In deze zaak, behandeld door de Rechtbank Zeeland-West-Brabant, staat de vraag centraal of de inspecteur van de Belastingdienst de door belanghebbende geclaimde aftrek van reiskosten in verband met de zorgverlening aan [mevrouw X] terecht heeft geweigerd. Belanghebbende, die zorg verleende aan [mevrouw X], had in de jaren 2016 en 2017 aanslagen inkomstenbelasting/premie volksverzekeringen ontvangen, waartegen zij bezwaar maakte. De inspecteur had de aanslagen opgelegd en de aftrek van reiskosten geweigerd, wat leidde tot een beroepsprocedure.
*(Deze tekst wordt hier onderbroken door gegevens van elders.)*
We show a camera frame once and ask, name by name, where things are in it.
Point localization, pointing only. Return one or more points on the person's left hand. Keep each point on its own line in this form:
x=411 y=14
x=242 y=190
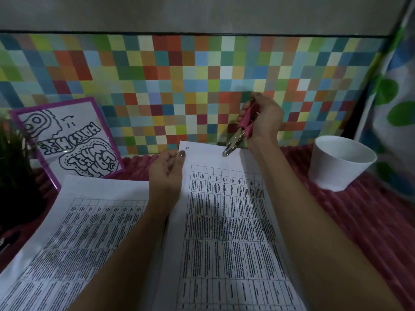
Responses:
x=165 y=181

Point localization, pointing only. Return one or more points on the person's right hand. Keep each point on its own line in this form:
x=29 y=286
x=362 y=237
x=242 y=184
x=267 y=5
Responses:
x=267 y=121

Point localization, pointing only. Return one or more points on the person's right fingers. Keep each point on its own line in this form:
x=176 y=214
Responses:
x=251 y=102

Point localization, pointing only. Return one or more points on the person's left thumb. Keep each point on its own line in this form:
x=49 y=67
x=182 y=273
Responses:
x=180 y=163

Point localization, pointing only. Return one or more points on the punched printed table paper sheet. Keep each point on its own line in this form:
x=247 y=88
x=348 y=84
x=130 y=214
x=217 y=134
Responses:
x=227 y=210

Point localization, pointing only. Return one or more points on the person's left forearm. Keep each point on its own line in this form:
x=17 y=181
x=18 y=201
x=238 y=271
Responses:
x=129 y=255

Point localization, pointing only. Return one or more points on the person's right forearm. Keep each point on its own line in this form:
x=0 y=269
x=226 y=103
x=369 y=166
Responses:
x=311 y=229

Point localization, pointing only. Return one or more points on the white plastic cup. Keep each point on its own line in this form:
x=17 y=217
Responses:
x=340 y=165

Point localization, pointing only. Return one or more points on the purple framed line drawing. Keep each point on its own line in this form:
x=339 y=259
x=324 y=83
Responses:
x=71 y=139

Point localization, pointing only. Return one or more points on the white curtain with coloured dots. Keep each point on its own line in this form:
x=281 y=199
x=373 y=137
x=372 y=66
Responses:
x=394 y=110

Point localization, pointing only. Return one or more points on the green plant in black pot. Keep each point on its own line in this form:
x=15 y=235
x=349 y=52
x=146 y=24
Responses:
x=16 y=178

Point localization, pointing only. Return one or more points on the red ribbed fleece cloth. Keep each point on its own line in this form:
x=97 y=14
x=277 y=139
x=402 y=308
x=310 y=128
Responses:
x=363 y=223

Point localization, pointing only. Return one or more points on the multicoloured checkered wall panel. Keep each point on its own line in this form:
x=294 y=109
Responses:
x=181 y=80
De rechtbank heeft vastgesteld dat er sprake was van een gezagsverhouding tussen belanghebbende en [mevrouw X], ondanks de vriendschappelijke relatie. Dit was van belang voor de kwalificatie van de inkomsten als loon uit tegenwoordige dienstbetrekking. De rechtbank oordeelde dat de inspecteur terecht de reiskostenvergoeding had geweigerd, omdat deze niet als aftrekbaar kon worden aangemerkt binnen de inkomstenbelasting, gezien de inhouding van loonbelasting. De rechtbank concludeerde dat het beroep van belanghebbende ongegrond was en dat de aanslagen en beschikkingen belastingrente gehandhaafd moesten worden.
De uitspraak benadrukt de noodzaak om de fiscale behandeling van zorgverleners goed te documenteren, vooral als het gaat om reiskosten en de kwalificatie van inkomsten. De rechtbank heeft geen aanleiding gezien om de inspecteur te veroordelen tot vergoeding van griffierecht en proceskosten.